9 Responses to “Who Do You Look at When You’re on a Panel?”

  1. Chris Broadbent says:

    I’d say looking at the panelist is good. Looking at your glass is fine, so long as you don’t look like you’re having a hard time staying awake. Looking out over the audience’s heads is okay, so long as you don’t look bored like you’re staring into space. Depending on the set up, staring at something in the middle distance, between you and the audience works, too. Scanning the audience as if you were talking to them should be okay. I think it’s just when you switch back and forth and don’t look comfortable that you look nervous. Whatever you pick, own it, and you’ll look great.

    • Jamey Stegmaier says:

      Chris: Thanks for the advice! I like the idea of picking one thing and sticking with it instead of going with the laser cat strategy. 🙂

  2. T-Mac says:

    No matter what, you should basically ALWAYS be looking at this poster of Horace Grant wearing nothing but rec specs and MC Hammer pants: https://cdn.rsvlts.com/wp-content/uploads/2014/05/Horace-Grant.jpg. If you’re ever stumped by a panel question, have this image easily accessible via some multimedia in the room. Turn the question on the audience member like this, “Sure, I can answer your question, but I’d rather YOU tell ME about the party that obviously took place here.” If they seem unfazed, you can always up the ante a little bit with, “Horace Grant’s nipples are really just perfectly shaped Hershey Kisses.” and “Despite this well-known fact, the 2nd District Court of Orlando, Florida DOES NOT consider that a worthwhile excuse for taking an unsolicited nibble.”

    • Jamey Stegmaier says:

      Trev: This is excellent life advice. I will print out that poster and will take it with me to all future speaking events.

  3. Sean says:

    I’m going to post a panel that I enjoyed last week, Its people used to speaking at panels, I believe, in it, the panelist are nearly always just facing each other, https://www.youtube.com/watch?v=W056yaT-OUo . By chance is there video of your panel?

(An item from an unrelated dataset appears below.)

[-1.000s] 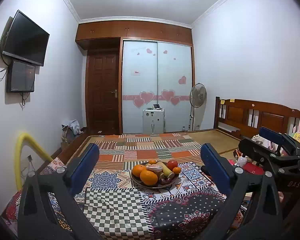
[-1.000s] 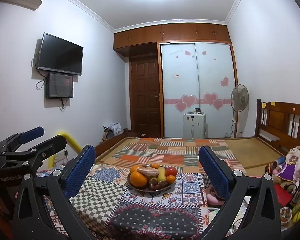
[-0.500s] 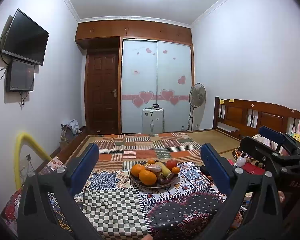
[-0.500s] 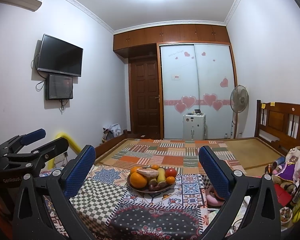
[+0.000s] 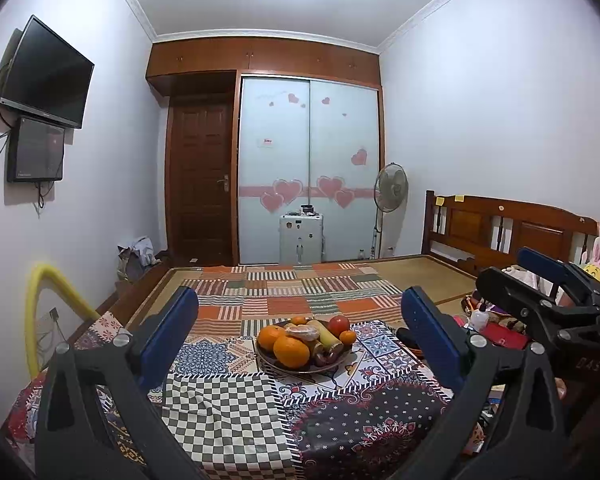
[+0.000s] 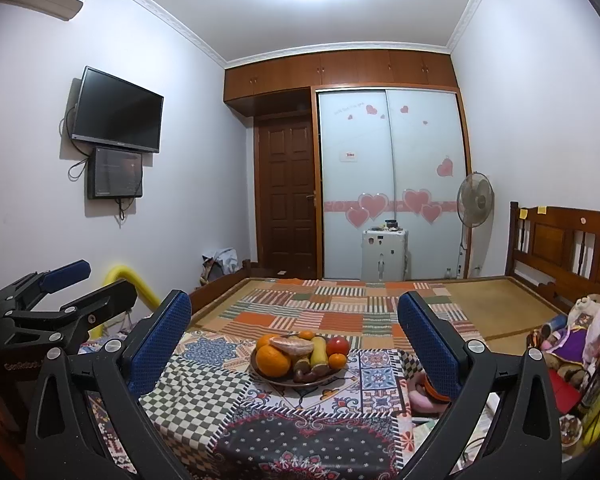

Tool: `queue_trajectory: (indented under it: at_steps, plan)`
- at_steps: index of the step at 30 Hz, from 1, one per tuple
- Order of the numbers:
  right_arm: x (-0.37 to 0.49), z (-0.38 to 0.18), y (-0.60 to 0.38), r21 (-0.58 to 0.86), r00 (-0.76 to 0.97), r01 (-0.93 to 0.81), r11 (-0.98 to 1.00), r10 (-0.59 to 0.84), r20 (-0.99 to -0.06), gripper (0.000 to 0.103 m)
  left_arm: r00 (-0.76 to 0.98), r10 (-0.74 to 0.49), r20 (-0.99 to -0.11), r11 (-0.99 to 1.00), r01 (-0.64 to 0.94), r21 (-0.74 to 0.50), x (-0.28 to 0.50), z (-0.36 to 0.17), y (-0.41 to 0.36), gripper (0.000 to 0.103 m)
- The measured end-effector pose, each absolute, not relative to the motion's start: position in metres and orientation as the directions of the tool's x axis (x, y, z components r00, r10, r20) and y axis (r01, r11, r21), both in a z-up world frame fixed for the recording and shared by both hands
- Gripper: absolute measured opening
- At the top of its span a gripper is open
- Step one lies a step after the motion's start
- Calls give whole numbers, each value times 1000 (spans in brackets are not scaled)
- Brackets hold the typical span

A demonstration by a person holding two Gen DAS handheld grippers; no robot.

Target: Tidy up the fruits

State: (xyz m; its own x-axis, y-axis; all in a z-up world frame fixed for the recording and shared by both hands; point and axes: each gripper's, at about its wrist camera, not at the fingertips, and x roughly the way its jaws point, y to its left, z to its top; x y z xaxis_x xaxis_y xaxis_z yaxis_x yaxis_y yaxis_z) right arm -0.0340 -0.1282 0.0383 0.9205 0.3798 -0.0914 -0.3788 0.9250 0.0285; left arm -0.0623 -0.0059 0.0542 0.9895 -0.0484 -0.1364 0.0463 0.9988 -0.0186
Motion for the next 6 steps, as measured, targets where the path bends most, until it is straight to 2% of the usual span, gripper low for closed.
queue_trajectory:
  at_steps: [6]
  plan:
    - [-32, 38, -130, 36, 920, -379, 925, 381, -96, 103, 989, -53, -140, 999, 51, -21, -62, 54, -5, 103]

    • Jamey Stegmaier says:

      Sean: Thanks for sharing that video! I like that the panelists look like they’re engaged with each other, and I want to emulate that.

      The only video I’m aware of that exists from Friday is the gif I posted on this blog entry.

  4. Jamey – You should definitely listen to this episode of Writing Excuses:
    https://www.writingexcuses.com/2015/09/13/writing-excuses-10-37-being-a-good-panelist-and-a-great-moderator-with-susan-j-morris-and-marc-tassin/

    It’s basically a must-listen for anybody on a panel. I don’t recall if they discussed where to look, but my instinct is that you should just look at whoever is speaking, and when talking, either look at the person who asked the question (if it was an audience member), or if you’re responding to a panelist, look wherever they were looking when they said whatever prompted you to speak. If the Moderator asks a question, then probably look around the audience or over their heads, as if you were giving a speech.

    • Jamey Stegmaier says:

      Adam: Thank you for sharing this! I’ve added it to my queue.

      When I was talking, I looked at the audience. It was when I was listening that I was in laser cat mode. 🙂

      • Matthew Laing says:

        I suspect your fellow panelists will appreciate your engagement by actively listening to them when they talk. I say look at whoever is talking and give them your attention.